Any specs or just pretty pictures?


----------



## JATownes (Sep 9, 2009)

Where do you plug the PCIE power??  I am not seeing anywhere to give the card power.  Unless it is in the "vents"


----------



## enaher (Sep 9, 2009)

wow that looks vey powerfull for 299$, that thing runs hot, Ati would never use such a cooler unless it's really needed


----------



## erocker (Sep 9, 2009)

JATownes said:


> Where do you plug the PCIE power??  I am not seeing anywhere to give the card power.  Unless it is in the "vents"



At the top, the same side as the CrossFire connectors.
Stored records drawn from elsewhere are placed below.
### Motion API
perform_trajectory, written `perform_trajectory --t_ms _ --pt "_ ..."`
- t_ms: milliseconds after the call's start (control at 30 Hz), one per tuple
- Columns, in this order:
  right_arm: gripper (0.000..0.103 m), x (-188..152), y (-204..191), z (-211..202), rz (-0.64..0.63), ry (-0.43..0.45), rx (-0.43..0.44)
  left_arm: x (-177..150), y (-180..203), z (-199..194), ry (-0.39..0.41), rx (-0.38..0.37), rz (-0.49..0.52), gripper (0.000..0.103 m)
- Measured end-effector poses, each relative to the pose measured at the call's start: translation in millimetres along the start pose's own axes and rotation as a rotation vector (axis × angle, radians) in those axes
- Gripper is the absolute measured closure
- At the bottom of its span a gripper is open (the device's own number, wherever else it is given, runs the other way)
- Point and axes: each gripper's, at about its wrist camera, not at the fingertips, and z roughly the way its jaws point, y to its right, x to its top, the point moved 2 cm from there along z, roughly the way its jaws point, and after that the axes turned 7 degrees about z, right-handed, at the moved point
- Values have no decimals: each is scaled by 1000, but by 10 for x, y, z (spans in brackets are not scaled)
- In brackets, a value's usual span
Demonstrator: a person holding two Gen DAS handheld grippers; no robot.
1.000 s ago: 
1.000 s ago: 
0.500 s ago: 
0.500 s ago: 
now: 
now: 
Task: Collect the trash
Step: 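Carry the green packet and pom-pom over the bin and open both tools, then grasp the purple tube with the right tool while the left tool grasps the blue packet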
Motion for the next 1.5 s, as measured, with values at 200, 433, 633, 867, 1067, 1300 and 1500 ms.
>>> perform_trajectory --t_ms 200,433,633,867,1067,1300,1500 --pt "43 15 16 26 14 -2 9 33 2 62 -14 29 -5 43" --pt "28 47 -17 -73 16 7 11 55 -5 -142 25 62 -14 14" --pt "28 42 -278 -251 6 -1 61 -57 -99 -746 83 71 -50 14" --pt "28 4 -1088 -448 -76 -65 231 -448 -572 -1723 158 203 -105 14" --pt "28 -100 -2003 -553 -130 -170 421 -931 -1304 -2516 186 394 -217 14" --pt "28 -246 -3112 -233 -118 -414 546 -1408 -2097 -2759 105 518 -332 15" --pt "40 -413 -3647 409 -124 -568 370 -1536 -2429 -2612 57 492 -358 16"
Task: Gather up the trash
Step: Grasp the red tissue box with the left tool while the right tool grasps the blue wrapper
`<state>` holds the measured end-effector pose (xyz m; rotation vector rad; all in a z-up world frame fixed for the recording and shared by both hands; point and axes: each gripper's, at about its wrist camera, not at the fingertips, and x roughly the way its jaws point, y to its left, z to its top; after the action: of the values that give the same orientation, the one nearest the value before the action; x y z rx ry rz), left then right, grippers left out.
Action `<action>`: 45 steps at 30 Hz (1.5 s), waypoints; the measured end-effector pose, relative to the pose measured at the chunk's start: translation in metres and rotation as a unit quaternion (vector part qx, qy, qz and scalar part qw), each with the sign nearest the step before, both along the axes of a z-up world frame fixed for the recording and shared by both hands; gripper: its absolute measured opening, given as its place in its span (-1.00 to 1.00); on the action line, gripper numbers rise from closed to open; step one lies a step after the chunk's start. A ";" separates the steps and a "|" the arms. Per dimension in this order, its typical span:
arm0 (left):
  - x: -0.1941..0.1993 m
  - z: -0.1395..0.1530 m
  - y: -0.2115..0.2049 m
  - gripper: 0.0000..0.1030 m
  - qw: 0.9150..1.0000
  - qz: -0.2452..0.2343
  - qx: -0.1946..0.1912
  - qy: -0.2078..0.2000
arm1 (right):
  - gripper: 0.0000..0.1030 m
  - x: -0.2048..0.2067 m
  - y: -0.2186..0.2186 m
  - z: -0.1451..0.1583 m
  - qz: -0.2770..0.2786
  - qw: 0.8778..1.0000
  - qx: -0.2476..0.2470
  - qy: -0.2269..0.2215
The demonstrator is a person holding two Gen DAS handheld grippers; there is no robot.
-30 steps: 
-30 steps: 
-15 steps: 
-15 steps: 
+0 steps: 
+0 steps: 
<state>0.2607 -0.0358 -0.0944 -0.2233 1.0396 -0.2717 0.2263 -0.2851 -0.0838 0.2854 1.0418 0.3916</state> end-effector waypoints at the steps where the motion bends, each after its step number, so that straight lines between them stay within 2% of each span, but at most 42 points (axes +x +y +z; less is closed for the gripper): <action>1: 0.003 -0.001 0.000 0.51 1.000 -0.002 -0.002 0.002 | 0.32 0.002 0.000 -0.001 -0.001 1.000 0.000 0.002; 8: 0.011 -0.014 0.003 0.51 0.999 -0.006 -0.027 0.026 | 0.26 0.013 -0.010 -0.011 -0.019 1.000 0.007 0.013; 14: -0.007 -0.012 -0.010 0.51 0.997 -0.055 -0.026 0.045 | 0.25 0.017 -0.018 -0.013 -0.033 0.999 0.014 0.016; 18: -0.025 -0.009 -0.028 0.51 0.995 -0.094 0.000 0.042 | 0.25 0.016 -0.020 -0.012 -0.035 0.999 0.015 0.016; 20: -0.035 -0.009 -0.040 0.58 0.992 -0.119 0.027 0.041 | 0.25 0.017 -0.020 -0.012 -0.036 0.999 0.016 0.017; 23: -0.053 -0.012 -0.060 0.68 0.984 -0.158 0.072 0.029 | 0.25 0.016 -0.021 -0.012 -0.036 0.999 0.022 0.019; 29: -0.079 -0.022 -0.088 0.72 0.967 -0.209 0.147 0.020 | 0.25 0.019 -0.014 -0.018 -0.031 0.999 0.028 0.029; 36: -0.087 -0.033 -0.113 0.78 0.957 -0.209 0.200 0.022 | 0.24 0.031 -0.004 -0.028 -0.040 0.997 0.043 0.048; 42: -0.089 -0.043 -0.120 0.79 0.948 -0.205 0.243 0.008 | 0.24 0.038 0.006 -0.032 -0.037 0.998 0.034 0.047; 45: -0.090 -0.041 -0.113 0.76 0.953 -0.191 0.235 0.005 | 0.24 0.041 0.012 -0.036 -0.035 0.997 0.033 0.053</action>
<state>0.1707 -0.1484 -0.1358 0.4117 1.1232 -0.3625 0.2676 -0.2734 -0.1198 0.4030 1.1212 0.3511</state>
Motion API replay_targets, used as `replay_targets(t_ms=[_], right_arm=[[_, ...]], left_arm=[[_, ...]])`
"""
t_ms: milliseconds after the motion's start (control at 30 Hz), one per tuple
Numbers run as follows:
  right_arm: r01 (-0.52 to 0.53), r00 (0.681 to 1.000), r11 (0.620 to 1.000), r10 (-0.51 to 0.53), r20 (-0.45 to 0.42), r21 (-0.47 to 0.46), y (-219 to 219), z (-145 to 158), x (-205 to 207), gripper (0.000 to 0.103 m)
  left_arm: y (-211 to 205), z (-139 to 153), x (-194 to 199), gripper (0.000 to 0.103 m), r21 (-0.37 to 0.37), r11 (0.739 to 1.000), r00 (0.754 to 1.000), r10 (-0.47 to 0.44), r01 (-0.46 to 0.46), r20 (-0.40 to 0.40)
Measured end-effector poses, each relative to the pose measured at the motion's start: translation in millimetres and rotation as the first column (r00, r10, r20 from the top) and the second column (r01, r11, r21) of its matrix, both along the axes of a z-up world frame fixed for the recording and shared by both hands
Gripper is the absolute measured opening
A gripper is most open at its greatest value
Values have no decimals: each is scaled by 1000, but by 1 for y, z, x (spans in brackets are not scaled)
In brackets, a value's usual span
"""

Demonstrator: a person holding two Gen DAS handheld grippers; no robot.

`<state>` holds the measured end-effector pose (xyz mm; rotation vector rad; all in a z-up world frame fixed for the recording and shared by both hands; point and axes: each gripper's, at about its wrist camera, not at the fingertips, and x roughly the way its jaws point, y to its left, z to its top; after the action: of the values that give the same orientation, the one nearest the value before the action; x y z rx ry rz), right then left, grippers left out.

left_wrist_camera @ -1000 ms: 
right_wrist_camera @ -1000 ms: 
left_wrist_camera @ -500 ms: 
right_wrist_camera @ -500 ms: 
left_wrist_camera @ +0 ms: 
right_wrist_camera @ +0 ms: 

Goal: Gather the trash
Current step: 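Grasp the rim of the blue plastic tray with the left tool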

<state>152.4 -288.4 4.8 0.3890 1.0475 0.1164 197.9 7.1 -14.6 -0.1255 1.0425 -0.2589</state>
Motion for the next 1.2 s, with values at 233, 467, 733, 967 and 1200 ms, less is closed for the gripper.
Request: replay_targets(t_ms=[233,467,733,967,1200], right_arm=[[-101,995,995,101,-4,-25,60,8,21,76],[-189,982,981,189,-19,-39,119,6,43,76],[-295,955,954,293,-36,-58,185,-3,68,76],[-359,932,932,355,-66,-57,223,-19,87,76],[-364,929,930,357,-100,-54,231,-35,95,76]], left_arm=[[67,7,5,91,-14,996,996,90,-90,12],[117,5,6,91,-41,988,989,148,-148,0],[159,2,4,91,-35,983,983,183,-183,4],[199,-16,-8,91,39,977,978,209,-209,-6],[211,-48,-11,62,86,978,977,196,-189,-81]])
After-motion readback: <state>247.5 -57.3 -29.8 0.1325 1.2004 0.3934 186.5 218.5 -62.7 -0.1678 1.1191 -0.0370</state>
Look at the side of a GTX2XX series. I would assume right around the same position.


----------



## Zubasa (Sep 9, 2009)

erocker said:


> I like the red vents.


The red vents will look great if they streamline them to the hull of the card.
Now it just looks like 2 pieces of cheap plastic sticking out of the card. 



erocker said:


> At the top, the same side as the CrossFire connectors. Look at the side of a GTX2XX series. I would assume right around the same position.


Same as the 4870X2 and 3870X2 before it. (Well not exactly... But at lease they don't get in the way.)
It is a good idea, because quite a few instances that the card will actually fit in the case, but the power plugs and wires get in the way.


----------



## wahdangun (Sep 9, 2009)

waw, i can't wait until tomorrow. i hope i can see some benches


----------



## MRCL (Sep 9, 2009)

Damn, this card looks like it means business.


----------



## lemonadesoda (Sep 9, 2009)

TheMailMan78 said:


> WTF is there not to love! Look at the size of that thing!



... that's what she said


----------



## YinYang.ERROR (Sep 9, 2009)

MRCL said:


> Damn, this card looks like it means business.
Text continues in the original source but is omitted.